Say how many lines in the records hold the word "camera", and give nothing but that number.

START Available records

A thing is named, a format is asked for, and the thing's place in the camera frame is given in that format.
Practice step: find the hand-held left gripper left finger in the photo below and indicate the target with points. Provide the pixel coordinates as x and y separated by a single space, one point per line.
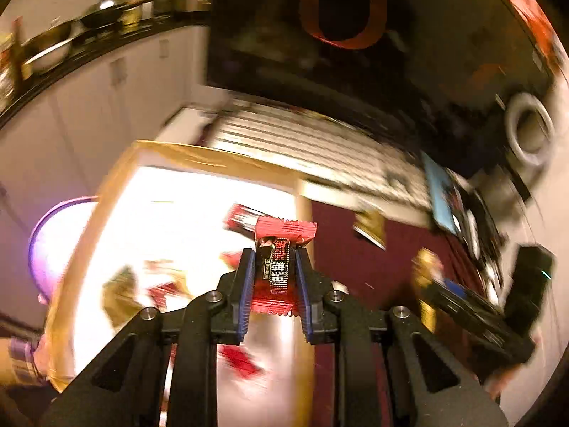
246 293

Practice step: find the blue book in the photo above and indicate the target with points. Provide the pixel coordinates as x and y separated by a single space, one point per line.
438 191

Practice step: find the black remote control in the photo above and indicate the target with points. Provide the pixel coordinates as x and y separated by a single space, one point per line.
480 227

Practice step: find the black monitor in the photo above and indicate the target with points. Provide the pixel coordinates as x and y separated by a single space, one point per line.
444 53

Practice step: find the metal wok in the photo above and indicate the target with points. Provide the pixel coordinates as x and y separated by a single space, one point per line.
104 11

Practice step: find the dark brown gold-edged snack packet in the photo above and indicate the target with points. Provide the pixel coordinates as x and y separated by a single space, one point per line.
371 227

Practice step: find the metal mixing bowl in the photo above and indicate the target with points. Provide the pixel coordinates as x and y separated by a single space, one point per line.
44 49

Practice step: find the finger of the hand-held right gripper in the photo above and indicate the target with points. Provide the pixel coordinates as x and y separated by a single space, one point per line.
453 288
489 333

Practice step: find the plaid cloth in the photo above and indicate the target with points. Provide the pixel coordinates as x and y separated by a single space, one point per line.
22 360

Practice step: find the white kitchen cabinet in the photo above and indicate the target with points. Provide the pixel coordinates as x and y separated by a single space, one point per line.
111 98

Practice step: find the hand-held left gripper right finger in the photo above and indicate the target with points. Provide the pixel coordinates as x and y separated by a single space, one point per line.
304 293

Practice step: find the yellow taped cardboard box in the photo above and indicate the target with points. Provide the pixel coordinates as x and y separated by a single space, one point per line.
186 213

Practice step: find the maroon table cloth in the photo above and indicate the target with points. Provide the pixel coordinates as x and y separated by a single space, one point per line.
355 267

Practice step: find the white tape roll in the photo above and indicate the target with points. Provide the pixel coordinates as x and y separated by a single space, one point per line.
510 129

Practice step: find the small red snack packet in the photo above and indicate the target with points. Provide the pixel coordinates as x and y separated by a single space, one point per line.
240 360
231 259

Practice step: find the large red snack packet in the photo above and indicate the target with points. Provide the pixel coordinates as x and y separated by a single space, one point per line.
164 291

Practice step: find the red patterned object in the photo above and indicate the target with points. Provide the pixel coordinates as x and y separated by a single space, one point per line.
533 22

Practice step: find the gold snack packet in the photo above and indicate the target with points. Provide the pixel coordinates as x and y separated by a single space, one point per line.
424 267

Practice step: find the beige computer keyboard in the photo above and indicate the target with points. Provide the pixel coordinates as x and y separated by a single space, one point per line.
311 142

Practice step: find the long dark red snack packet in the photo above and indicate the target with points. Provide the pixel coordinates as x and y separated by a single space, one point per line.
240 220

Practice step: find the green and olive snack packet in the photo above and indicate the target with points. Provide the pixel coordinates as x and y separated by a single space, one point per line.
120 293

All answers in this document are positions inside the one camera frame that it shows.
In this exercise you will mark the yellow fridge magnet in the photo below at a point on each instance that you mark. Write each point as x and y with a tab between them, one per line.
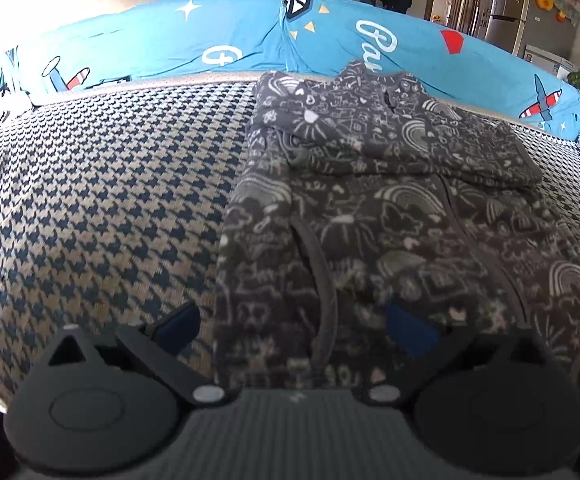
543	1

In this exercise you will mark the grey patterned fleece jacket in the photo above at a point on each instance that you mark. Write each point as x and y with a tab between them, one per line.
394	200

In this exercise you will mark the houndstooth bed cover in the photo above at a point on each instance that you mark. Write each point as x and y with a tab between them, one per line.
95	200

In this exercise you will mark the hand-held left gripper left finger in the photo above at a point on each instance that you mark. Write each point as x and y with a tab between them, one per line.
180	321

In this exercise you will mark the white chest freezer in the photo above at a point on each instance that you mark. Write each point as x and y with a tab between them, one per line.
549	62

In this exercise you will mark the silver refrigerator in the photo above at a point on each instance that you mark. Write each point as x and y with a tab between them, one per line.
529	20

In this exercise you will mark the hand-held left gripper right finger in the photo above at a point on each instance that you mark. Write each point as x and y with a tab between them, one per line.
409	327

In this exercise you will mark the blue printed quilt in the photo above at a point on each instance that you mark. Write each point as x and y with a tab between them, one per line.
170	40

END Available records

Solution for this problem: 2